Dear Intermountain Healthcare,
Over the last two years we’ve become frequent fliers at your hospitals. Our daughter has an undiagnosed Leukodystrophy and, as such, reacts abnormally to or has a difficult time fighting off the variety of ailments that beset her. She is tube fed, immobile, and unable to speak. A week ago we were on a family vacation in Idaho and she became very sick. She began vomiting frequently and couldn’t retain the smallest amounts of liquid. Her skin felt hot and she appeared extremely lethargic. We took her to the IHC emergency room in Burley, ID to get her the help she needed.
Three times while in the emergency room we recounted the events that had occurred leading up to our arrival and the history of our daughter’s Leukodystrophy. Eventually tests were ran which showed low glucose levels and an extraordinarily high heart rate — both symptoms of dehydration. She was given fluids and glucose to a point where she seemed to be responding well enough for us to cut our vacation short and make our way back home. They directed that if there were any problems in the meantime to be sure to take her to the nearest emergency room.
The trip back home is approximately four hours. During the trip home she moaned in a way that seemed to express pain but we figured it may be a result of the trauma she had endured over the past day. When we got home, she was acting very similar to how she was before we took her to the hospital earlier. She was very unresponsive and resisted opening her eyes or making any movement. When we tried giving her a few drops of water in her mouth using a wet sponge she immediately vomited. Again her heart rate was elevated and her skin felt hot. It was obvious something was wrong and she needed liquids fast. We rushed to the IHC emergency room in American Fork, UT about five minutes away.
The lobby was empty and it did not appear as though many, if any, patients were being attended to within the ER. I showed the secretary our unresponsive daughter and requested that fluids be provided quickly and that we already knew she was dealing with dehydration. Again we were asked to explain the events that had occurred — not only since our trip to the IHC hospital earlier in the day but also the events previous and the circumstances surrounding her Leukodystrophy. We were asked to explain the same to the nurse who took her vitals, weight, etc. Ten minutes had passed and no liquids had been requested.

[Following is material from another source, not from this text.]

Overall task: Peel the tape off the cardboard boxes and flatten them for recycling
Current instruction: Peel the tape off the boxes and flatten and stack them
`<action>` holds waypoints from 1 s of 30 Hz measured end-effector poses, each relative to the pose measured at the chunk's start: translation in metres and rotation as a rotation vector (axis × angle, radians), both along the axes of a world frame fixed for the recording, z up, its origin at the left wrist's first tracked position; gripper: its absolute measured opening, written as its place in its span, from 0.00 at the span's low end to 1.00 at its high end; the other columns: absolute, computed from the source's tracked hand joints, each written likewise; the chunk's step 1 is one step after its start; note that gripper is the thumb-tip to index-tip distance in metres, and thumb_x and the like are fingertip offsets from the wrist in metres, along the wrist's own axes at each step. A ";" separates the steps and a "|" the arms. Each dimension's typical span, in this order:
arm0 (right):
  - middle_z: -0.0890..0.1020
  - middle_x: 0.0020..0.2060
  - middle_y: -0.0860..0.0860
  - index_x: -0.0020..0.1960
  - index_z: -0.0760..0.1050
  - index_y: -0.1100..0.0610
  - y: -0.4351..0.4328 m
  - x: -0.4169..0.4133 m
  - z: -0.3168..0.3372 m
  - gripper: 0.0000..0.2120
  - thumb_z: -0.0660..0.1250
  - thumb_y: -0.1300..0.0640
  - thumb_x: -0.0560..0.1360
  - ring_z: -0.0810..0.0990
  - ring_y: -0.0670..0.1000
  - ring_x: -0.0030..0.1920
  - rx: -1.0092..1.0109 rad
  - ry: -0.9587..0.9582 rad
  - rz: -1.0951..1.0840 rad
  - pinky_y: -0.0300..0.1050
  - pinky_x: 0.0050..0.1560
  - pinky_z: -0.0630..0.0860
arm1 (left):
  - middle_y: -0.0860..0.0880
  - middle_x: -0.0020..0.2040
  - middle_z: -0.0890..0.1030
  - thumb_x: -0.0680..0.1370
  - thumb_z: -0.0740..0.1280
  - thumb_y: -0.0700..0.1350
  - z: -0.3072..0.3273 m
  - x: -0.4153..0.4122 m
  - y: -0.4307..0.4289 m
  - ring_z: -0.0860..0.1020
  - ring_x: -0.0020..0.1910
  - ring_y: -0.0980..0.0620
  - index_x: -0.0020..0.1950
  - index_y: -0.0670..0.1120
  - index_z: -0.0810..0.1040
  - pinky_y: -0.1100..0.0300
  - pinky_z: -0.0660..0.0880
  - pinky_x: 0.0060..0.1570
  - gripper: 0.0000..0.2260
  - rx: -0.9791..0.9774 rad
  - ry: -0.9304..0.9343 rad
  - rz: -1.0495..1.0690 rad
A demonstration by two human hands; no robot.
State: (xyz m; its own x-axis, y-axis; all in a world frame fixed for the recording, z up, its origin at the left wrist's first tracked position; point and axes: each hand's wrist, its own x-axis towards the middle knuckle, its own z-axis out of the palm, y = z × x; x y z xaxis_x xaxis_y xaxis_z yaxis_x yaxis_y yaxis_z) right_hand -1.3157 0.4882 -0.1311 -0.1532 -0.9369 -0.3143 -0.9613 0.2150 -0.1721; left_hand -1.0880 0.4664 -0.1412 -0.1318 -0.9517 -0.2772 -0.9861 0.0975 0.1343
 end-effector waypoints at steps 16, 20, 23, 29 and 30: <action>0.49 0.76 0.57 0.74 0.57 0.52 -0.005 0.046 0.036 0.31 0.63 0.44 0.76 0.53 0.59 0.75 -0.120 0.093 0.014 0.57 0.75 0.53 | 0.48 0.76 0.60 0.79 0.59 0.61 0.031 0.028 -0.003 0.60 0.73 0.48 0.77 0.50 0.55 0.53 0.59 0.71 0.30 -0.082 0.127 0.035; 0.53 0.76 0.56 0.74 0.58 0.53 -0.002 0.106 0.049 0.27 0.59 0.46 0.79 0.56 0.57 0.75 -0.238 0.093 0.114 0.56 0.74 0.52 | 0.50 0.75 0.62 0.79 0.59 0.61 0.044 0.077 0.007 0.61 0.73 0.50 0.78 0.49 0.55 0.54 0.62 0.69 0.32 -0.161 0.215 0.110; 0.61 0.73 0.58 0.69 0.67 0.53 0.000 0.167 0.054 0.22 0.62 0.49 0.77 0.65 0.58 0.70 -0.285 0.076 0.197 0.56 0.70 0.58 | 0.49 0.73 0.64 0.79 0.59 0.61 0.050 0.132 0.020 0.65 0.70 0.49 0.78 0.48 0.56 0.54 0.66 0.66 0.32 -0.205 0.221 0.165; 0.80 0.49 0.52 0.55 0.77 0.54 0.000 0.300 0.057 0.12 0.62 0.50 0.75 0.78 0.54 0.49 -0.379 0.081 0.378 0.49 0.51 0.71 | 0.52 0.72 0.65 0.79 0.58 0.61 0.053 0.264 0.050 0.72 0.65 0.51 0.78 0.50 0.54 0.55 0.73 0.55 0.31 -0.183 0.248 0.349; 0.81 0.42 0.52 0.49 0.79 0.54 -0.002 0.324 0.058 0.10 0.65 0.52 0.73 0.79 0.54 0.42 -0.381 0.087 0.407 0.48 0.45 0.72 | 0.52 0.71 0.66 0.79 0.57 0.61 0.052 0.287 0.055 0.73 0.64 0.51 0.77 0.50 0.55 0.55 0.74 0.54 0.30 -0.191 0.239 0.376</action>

We were brought back to the emergency room where a different nurse cheerfully chatted with our newborn son who we had brought in the car seat, asked what his name was, and when he was born. By all means, she had a heart of gold and I would love to bring in my photo albums so she could get acquainted with my family tree, but my daughter continued declining and, as though I should have to point out, we’re in the emergency room! Again, we were asked to recount the history of events and details of her Leukostrophy. We made sure this nurse, too, was aware our daughter needed liquids ASAP.
Twenty minutes into our hospital visit the doctor came in. Again we were asked to recount the history of events and details of our daughter’s Leukostrophy. A half hour had passed since we entered the emergency room and no fluids were to be seen. On the flip side, I was able to partake in the reminiscing of recent class reunion hilarity that ensued at the nurse’s station while my daughter continued on the decline. Nay, not only that, but I was able to graciously provide my credit card to pay for care we had not yet received, look for insurance cards that turned out to already be in the system, and for the fourth time answer such urgent and diagnostic questions as “And who’s your employer?”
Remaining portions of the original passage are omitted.